Костя дышал надсадно, со свистом, и я только в этот ночной час впервые почувствовал, что он очень болен.

— Это хорошо, что вы свою учительницу сторожите. И она вас любит — знаю. Только, ребятишки, тут дело не Шустёнком пахнет. Какой он ни есть полицейский выродок, а на учительницу у него лапа не поднимется. Елена Григорьевна кому‑то поперёк горла встала. Тут не просто озорство, а гоненье. Хорошие наши мужики её уважают, а она привечает их — не брезгует. Кто они, эти мужики-то? Тут не только Тихон да Яков: почесть вся деревня — бунтари. Разве кулаки, да поп, да полицейский могут это стерпеть? Я другого боюсь: как бы не нагрянули к ней от исправника аль от земского да как бы её не скрутили… Идите‑ка по домам. Я ведь сам сторожу Елену Григорьевну. Я посильнее вас: у вас только палочки, а у меня — дробовик. Вот он.

И Костя вынул из‑под бекешки ружьё.

— Он у меня давнишний: когда живы были родители, мы с братом на моховое болото на куликов да уток ходили. Я уж слушок пустил: ежели, мол, появится какая‑нибудь шишига, я ей заряд пущу ниже пояса. А для охоты я уже сейчас не гожусь — отохотился и отработался. Вот как трудовики‑то страдают!.. Ну, прощайте, ребятки! Вы люди понятливые и все виды наши видали. Идите, учительницу я в обиду не дам.

И он, сгорбившись и хрипло покашливая, пошагал вдоль плетня своего двора.

Этим и кончился наш доблестный подвиг. Кузярь очень расстроился и долго молчал, провожая меня до перехода через речку, и только при расставании сказал с досадой:

— Не везёт нам с тобой, Федюк… Ну, да погоди, дай срок — мы сумеем показать себя. Хоть озоруй, да не горюй!

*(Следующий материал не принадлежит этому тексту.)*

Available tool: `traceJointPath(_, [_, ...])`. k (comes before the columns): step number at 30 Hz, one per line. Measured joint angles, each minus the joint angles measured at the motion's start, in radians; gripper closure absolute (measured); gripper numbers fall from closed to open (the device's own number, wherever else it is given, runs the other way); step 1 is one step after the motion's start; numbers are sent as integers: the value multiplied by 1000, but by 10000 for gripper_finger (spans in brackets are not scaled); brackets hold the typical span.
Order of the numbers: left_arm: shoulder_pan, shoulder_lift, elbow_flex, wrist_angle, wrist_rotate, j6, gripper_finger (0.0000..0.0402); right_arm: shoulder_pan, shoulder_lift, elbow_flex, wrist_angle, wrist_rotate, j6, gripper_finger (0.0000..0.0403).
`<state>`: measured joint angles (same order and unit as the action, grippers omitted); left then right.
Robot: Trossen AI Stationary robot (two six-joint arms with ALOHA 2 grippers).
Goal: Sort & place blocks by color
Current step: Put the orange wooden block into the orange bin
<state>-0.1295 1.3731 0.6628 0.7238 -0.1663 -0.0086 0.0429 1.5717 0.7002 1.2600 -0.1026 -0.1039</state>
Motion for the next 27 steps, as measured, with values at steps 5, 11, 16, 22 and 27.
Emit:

Елену Григорьевну я всегда заставал за чтением толстых книг. Я не стеснял её, она так же, как и всегда, привечала меня, раскладывала передо мной на столе книжки и журналы с картинками, а сама углублялась в чтение. Иногда вздыхала и говорила изумлённо:

— Ах, какие есть замечательные книги, Федя! Целый мир открывается перед тобой, и чувствуешь, что человек — творец чудес, что земля родила его не для страданий, а для труда как радости. Он продолжает разумно создавать то, что не может возникнуть само по себе. Читай, Федя, добивайся каждый день, каждый год новых знаний. Без работы над собой человек — мертвец, в лучшем случае — рабочая сила или, как говорили рабовладельцы, — говорящий скот. А это нелепость. Скот не может говорить, потому что он скот. А человек не может не говорить, потому что он человек. Но язык он развил в себе потому, что стал создавать себе жизнь по–своему, то есть стал трудиться.